Even large companies like Kodak are bringing students into the workplace through co-op programs. The Rochester, N.Y.–based company mentors students who have completed 11th grade and offers paid positions in business support, technical and laboratory operations, and skilled trades.

Transforming Vo-Tech

The old-fashioned images of vocational tech students hammering away at junkers in the automobile shop or heading toward a plumbing apprenticeship have undergone a radical makeover. Vocational schools around the country are responding to the needs of a technology-intensive work world and the expectation that their graduates will get at least some college education.

Even the mission of these institutions has been retooled to “career technical education.”

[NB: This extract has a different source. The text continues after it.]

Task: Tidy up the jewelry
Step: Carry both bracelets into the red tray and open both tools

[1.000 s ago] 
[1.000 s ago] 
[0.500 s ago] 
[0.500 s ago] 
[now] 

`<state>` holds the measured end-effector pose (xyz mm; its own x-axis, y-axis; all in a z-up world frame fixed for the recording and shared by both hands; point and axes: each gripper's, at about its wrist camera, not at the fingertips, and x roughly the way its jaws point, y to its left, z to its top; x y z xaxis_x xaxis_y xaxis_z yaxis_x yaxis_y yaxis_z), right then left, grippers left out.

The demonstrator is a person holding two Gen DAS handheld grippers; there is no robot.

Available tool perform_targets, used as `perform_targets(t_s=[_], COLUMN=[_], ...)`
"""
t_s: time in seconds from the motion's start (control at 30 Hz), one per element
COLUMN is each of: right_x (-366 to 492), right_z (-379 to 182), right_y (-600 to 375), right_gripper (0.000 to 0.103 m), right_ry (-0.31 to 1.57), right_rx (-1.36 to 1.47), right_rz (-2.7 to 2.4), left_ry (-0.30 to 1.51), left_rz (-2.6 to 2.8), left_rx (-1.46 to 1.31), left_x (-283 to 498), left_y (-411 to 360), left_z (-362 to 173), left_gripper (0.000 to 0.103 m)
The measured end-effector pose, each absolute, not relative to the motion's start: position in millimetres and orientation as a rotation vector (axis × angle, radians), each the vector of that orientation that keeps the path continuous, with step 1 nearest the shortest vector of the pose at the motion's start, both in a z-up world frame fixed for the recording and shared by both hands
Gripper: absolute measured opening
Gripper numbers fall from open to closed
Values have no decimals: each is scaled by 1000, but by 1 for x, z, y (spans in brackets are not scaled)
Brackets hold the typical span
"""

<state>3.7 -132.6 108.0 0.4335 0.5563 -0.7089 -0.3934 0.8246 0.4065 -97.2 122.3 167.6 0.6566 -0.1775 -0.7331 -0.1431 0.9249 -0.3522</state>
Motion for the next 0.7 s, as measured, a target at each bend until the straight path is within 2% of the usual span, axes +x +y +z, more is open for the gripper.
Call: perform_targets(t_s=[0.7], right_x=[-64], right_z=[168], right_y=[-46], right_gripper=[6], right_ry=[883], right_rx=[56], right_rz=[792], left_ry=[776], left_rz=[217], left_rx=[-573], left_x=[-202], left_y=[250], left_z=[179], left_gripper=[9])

That transformation is loud and clear at vocational techs around Massachusetts, where programs now include biotechnology, pre-engineering and Web design. And for many students at these schools, their training is a way station to higher education. According to state data, almost half of vocational tech graduates continue on to two- or four-year colleges, double the proportion in 1990.

The curriculum in their programs has also evolved. Plumbing students can take calculus, and the carpentry class at one high school built a copy of Thoreau’s Walden Pond cabin while reading his book.

Last year, The Boston Globe highlighted an MIT senior who had gone through the biotechnology program at Minuteman Regional High School in Lexington, where she made recombinant DNA and learned to grow bacteria.